While it's nice to have a discussion about the pros and cons of AV rideshare, it's critical to offer something unbiased and with some piece of rigorous substance that hasn't been put out there before. Without authenticity, you're just fluffing your stock options.

The article puts a focus on Cruise because Cruise made a recent big announcement with a deliberate focus on this plan. Your accusations are inaccurate. Having worked on proto-Waymo 7 years ago hardly gives one a financial interest in Waymo. Owning Google stock does, but Waymo is still only a small portion of the value of that. I make no secret of these things. I am also working on investments that will compete with Waymo. I am bullish on the whole space and feel many approaches -- including shared vehicles -- are worthy of exploration. This article just questions whether the unquestioning drive for shared rides is correct.
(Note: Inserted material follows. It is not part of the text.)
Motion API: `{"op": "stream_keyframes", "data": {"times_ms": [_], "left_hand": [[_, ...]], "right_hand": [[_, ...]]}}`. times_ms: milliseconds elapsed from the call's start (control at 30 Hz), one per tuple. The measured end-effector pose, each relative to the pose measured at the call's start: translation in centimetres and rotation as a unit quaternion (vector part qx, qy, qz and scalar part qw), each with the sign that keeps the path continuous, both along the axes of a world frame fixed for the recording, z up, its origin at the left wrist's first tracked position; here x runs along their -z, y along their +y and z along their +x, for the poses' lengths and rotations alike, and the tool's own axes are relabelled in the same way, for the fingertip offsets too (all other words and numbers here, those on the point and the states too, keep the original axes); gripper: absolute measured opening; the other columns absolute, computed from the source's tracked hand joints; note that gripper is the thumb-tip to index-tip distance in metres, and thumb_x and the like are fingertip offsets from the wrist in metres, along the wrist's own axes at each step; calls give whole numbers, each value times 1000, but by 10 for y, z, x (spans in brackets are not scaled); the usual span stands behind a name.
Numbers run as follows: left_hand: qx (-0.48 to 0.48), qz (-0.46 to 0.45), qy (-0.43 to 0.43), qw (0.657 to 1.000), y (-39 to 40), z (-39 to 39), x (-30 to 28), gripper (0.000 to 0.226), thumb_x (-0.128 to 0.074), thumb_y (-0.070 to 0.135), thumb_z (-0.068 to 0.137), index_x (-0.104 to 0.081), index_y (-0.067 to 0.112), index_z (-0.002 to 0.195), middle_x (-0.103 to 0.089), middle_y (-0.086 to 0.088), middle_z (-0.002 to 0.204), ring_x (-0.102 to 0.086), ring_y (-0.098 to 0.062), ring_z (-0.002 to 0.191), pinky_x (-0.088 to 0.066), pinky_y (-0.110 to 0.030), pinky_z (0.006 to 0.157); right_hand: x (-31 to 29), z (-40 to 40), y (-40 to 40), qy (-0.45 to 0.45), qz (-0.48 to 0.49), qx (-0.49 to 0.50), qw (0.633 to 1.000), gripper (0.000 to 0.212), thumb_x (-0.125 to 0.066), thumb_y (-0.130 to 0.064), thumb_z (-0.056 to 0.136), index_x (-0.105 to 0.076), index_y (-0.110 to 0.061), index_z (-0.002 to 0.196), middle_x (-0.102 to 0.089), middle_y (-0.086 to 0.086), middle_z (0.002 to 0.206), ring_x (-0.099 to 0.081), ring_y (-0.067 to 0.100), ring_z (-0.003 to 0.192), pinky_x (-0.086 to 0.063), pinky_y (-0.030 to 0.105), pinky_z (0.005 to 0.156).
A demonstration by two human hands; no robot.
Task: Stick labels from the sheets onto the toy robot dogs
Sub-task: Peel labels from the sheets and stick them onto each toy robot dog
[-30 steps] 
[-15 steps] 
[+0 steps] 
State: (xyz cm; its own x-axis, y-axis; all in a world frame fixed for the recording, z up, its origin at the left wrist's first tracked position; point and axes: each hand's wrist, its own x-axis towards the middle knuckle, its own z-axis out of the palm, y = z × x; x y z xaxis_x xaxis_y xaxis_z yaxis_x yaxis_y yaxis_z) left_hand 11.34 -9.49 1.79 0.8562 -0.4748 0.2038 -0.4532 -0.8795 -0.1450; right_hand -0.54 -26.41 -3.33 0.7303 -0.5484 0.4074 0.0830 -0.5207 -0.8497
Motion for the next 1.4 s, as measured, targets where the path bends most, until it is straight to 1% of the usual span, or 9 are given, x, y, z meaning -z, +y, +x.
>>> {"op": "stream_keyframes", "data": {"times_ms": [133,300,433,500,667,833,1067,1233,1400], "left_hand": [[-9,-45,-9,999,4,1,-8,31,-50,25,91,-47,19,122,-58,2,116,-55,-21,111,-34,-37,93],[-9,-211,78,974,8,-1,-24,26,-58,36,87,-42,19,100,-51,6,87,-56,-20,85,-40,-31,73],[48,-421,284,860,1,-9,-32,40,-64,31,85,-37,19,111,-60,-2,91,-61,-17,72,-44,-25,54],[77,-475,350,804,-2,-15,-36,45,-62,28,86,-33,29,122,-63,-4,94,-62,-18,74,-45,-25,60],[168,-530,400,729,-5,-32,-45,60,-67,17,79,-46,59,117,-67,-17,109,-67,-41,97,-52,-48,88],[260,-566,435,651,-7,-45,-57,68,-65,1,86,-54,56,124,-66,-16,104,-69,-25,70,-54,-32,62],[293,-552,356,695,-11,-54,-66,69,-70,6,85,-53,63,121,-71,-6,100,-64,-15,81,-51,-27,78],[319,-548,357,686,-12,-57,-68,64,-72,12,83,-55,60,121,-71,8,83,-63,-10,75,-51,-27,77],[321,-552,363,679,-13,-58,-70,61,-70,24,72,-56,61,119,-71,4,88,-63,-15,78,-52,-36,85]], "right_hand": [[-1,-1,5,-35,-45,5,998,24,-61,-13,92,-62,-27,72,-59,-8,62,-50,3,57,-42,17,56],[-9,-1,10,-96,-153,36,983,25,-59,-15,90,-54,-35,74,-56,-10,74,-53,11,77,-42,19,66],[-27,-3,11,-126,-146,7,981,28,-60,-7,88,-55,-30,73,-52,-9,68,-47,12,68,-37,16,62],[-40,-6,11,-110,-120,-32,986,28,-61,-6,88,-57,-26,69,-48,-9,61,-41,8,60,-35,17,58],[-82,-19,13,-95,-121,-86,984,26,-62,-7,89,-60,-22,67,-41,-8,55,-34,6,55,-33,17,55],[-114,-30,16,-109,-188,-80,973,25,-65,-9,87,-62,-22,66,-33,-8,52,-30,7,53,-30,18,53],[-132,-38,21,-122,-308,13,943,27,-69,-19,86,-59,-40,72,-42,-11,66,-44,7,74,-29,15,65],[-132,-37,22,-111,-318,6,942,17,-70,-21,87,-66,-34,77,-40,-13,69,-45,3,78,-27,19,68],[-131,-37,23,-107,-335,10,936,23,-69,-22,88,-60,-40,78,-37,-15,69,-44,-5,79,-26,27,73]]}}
"Uber and Lyft invested a lot into UberPool but found that even so, the rides were inconvenient and customers didn’t like them and stopped requesting them. So they raised the prices and people asked for them even less."

What's your source for this? I use Lyft Line fairly regularly and it seems to me that the average number of co-passengers on my trips has been going up, not down.

It's behind a paywall at https://www.theinformation.com/articles/uber-ceo-khosrowshahi-struggles-to-find-formula-for-success

But that overall improvement masked a worrying trend at Uber’s UberPool service, which lets riders going in the same direction share a car for a lower price than they would pay for the main UberX service. Uber executives originally thought UberPool would one day be bigger than UberX, but instead it has turned out to be a big money loser. To reduce those losses, Khosrowshahi raised its prices considerably—which cut back on the number of people taking UberPool rides. For that reason, Uber’s growth rate for U.S. trips overall has fallen, said people at Uber with knowledge of the situation, although the price increases have accelerated Uber’s revenue growth. Uber rides’ revenue rose 21% in the third quarter but only 11% for the first nine months of the year.